SOURCE DATA Block Start
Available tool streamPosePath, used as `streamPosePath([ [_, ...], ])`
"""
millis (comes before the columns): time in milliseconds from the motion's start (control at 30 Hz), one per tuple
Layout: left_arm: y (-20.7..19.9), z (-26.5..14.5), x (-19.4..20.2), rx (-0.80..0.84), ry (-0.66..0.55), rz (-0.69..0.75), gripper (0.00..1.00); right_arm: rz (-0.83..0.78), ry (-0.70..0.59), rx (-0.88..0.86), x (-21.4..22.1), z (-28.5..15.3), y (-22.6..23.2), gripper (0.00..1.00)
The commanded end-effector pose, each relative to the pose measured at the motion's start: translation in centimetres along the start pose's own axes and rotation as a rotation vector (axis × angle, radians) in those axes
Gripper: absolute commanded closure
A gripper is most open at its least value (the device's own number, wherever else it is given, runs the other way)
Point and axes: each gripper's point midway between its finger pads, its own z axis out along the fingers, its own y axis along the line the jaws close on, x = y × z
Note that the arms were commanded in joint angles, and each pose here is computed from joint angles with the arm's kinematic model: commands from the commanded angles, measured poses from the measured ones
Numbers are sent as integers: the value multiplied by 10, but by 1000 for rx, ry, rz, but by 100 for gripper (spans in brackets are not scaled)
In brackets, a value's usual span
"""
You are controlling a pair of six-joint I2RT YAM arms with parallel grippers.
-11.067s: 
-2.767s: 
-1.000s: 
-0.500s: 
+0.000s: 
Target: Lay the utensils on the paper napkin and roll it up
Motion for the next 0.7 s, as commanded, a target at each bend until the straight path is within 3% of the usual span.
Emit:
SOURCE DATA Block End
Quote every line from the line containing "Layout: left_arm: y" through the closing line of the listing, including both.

Layout: left_arm: y (-20.7..19.9), z (-26.5..14.5), x (-19.4..20.2), rx (-0.80..0.84), ry (-0.66..0.55), rz (-0.69..0.75), gripper (0.00..1.00); right_arm: rz (-0.83..0.78), ry (-0.70..0.59), rx (-0.88..0.86), x (-21.4..22.1), z (-28.5..15.3), y (-22.6..23.2), gripper (0.00..1.00)
The commanded end-effector pose, each relative to the pose measured at the motion's start: translation in centimetres along the start pose's own axes and rotation as a rotation vector (axis × angle, radians) in those axes
Gripper: absolute commanded closure
A gripper is most open at its least value (the device's own number, wherever else it is given, runs the other way)
Point and axes: each gripper's point midway between its finger pads, its own z axis out along the fingers, its own y axis along the line the jaws close on, x = y × z
Note that the arms were commanded in joint angles, and each pose here is computed from joint angles with the arm's kinematic model: commands from the commanded angles, measured poses from the measured ones
Numbers are sent as integers: the value multiplied by 10, but by 1000 for rx, ry, rz, but by 100 for gripper (spans in brackets are not scaled)
In brackets, a value's usual span
"""
You are controlling a pair of six-joint I2RT YAM arms with parallel grippers.
-11.067s: 
-2.767s: 
-1.000s: 
-0.500s: 
+0.000s: 
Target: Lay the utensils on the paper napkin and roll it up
Motion for the next 0.7 s, as commanded, a target at each bend until the straight path is within 3% of the usual span.
Emit:

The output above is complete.